How we prevented account sharing with MFA
How we prevented account sharing with MFAHow we prevented account sharing with MFA
How we prevented account sharing with MFAAndrei Kaleshka
 
Heart Disease Classification Report: A Data Analysis Project
Heart Disease Classification Report: A Data Analysis ProjectHeart Disease Classification Report: A Data Analysis Project
Heart Disease Classification Report: A Data Analysis ProjectBoston Institute of Analytics
 
9711147426✨Call In girls Gurgaon Sector 31. SCO 25 escort service
9711147426✨Call In girls Gurgaon Sector 31. SCO 25 escort service9711147426✨Call In girls Gurgaon Sector 31. SCO 25 escort service
9711147426✨Call In girls Gurgaon Sector 31. SCO 25 escort servicejennyeacort
 
毕业文凭制作#回国入职#diploma#degree澳洲中央昆士兰大学毕业证成绩单pdf电子版制作修改#毕业文凭制作#回国入职#diploma#degree
毕业文凭制作#回国入职#diploma#degree澳洲中央昆士兰大学毕业证成绩单pdf电子版制作修改#毕业文凭制作#回国入职#diploma#degree毕业文凭制作#回国入职#diploma#degree澳洲中央昆士兰大学毕业证成绩单pdf电子版制作修改#毕业文凭制作#回国入职#diploma#degree
毕业文凭制作#回国入职#diploma#degree澳洲中央昆士兰大学毕业证成绩单pdf电子版制作修改#毕业文凭制作#回国入职#diploma#degreeyuu sss
 
Vision, Mission, Goals and Objectives ppt..pptx
Vision, Mission, Goals and Objectives ppt..pptxVision, Mission, Goals and Objectives ppt..pptx
Vision, Mission, Goals and Objectives ppt..pptxellehsormae
 
NLP Data Science Project Presentation:Predicting Heart Disease with NLP Data ...
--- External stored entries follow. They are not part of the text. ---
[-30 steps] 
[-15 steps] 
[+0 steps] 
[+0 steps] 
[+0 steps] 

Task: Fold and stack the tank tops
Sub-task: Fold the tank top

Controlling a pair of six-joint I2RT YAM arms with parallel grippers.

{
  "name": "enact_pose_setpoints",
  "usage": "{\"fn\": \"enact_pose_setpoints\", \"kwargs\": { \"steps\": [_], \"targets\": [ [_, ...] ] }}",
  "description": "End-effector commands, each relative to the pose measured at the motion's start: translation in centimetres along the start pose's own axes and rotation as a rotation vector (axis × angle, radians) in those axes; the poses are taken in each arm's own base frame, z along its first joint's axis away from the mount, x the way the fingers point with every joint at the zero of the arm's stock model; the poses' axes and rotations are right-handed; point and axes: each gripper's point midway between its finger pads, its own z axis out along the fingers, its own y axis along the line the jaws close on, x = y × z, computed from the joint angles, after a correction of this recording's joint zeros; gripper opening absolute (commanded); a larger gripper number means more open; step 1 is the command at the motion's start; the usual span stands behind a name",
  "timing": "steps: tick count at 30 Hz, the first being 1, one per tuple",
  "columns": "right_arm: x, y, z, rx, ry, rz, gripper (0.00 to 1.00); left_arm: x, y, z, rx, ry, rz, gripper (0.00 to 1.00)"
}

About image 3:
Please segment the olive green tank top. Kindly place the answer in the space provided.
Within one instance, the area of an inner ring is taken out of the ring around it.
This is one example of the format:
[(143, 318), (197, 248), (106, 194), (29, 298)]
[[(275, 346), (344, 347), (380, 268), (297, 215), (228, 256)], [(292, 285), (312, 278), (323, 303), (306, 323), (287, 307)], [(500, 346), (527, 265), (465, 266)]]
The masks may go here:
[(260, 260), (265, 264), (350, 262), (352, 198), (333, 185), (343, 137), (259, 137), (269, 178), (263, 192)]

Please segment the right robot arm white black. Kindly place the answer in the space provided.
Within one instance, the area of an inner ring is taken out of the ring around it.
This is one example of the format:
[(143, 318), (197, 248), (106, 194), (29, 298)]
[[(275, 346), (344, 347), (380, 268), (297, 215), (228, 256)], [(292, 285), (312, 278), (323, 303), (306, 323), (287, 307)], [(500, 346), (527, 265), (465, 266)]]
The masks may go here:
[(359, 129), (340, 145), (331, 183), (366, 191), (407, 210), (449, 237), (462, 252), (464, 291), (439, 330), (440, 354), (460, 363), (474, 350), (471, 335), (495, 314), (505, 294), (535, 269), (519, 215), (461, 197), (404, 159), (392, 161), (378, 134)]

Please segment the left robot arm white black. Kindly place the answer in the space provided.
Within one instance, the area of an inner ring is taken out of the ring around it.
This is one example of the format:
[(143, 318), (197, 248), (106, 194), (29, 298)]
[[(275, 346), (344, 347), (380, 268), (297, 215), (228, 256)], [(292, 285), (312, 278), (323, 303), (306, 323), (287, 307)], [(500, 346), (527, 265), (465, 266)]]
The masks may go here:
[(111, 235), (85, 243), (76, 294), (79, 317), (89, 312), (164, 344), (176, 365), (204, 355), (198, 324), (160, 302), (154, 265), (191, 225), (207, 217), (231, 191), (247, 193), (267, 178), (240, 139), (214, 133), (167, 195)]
NLP Data Science Project Presentation:Predicting Heart Disease with NLP Data ...NLP Data Science Project Presentation:Predicting Heart Disease with NLP Data ...
NLP Data Science Project Presentation:Predicting Heart Disease with NLP Data ...Boston Institute of Analytics
 
Thiophen Mechanism khhjjjjjjjhhhhhhhhhhh
Thiophen Mechanism khhjjjjjjjhhhhhhhhhhhThiophen Mechanism khhjjjjjjjhhhhhhhhhhh
Thiophen Mechanism khhjjjjjjjhhhhhhhhhhhYasamin16
 
Generative AI for Social Good at Open Data Science East 2024
Generative AI for Social Good at Open Data Science East 2024Generative AI for Social Good at Open Data Science East 2024
Generative AI for Social Good at Open Data Science East 2024Colleen Farrelly
 
Multiple time frame trading analysis -brianshannon.pdf
Multiple time frame trading analysis -brianshannon.pdfMultiple time frame trading analysis -brianshannon.pdf
Multiple time frame trading analysis -brianshannon.pdfchwongval
 
科罗拉多大学波尔得分校毕业证学位证成绩单-可办理
科罗拉多大学波尔得分校毕业证学位证成绩单-可办理科罗拉多大学波尔得分校毕业证学位证成绩单-可办理
科罗拉多大学波尔得分校毕业证学位证成绩单-可办理e4aez8ss
 
Easter Eggs From Star Wars and in cars 1 and 2
Easter Eggs From Star Wars and in cars 1 and 2Easter Eggs From Star Wars and in cars 1 and 2
Easter Eggs From Star Wars and in cars 1 and 217djon017
 
RS 9000 Call In girls Dwarka Mor (DELHI)⇛9711147426🔝Delhi
RS 9000 Call In girls Dwarka Mor (DELHI)⇛9711147426🔝DelhiRS 9000 Call In girls Dwarka Mor (DELHI)⇛9711147426🔝Delhi
RS 9000 Call In girls Dwarka Mor (DELHI)⇛9711147426🔝Delhijennyeacort
 
GA4 Without Cookies [Measure Camp AMS]
GA4 Without Cookies [Measure Camp AMS]GA4 Without Cookies [Measure Camp AMS]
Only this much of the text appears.